[EXERCISE GOAL]
Exactly as they appear, restate the lines of the material, from the first through the one containing "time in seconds".

[Opening SUPPLIED DATA section]

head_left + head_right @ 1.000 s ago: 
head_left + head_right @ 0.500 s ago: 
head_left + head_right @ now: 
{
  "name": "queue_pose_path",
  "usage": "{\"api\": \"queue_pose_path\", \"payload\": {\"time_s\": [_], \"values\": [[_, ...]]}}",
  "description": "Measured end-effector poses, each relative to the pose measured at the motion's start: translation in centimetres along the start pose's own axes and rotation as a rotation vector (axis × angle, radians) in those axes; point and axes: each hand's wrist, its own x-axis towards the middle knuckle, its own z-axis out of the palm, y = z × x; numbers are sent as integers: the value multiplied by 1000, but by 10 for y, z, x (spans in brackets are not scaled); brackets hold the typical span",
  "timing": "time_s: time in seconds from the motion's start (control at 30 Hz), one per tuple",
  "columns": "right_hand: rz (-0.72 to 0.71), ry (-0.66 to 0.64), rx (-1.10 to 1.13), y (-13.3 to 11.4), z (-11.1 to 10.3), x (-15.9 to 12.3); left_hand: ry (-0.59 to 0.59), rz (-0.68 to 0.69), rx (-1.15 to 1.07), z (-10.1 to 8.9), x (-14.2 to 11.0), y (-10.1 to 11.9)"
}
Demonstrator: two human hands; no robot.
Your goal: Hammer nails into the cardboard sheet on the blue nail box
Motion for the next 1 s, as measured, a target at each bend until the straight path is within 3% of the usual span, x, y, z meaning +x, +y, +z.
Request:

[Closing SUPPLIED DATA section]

[WRITTEN RESPONSE]
head_left + head_right @ 1.000 s ago: 
head_left + head_right @ 0.500 s ago: 
head_left + head_right @ now: 
{
  "name": "queue_pose_path",
  "usage": "{\"api\": \"queue_pose_path\", \"payload\": {\"time_s\": [_], \"values\": [[_, ...]]}}",
  "description": "Measured end-effector poses, each relative to the pose measured at the motion's start: translation in centimetres along the start pose's own axes and rotation as a rotation vector (axis × angle, radians) in those axes; point and axes: each hand's wrist, its own x-axis towards the middle knuckle, its own z-axis out of the palm, y = z × x; numbers are sent as integers: the value multiplied by 1000, but by 10 for y, z, x (spans in brackets are not scaled); brackets hold the typical span",
  "timing": "time_s: time in seconds from the motion's start (control at 30 Hz), one per tuple",

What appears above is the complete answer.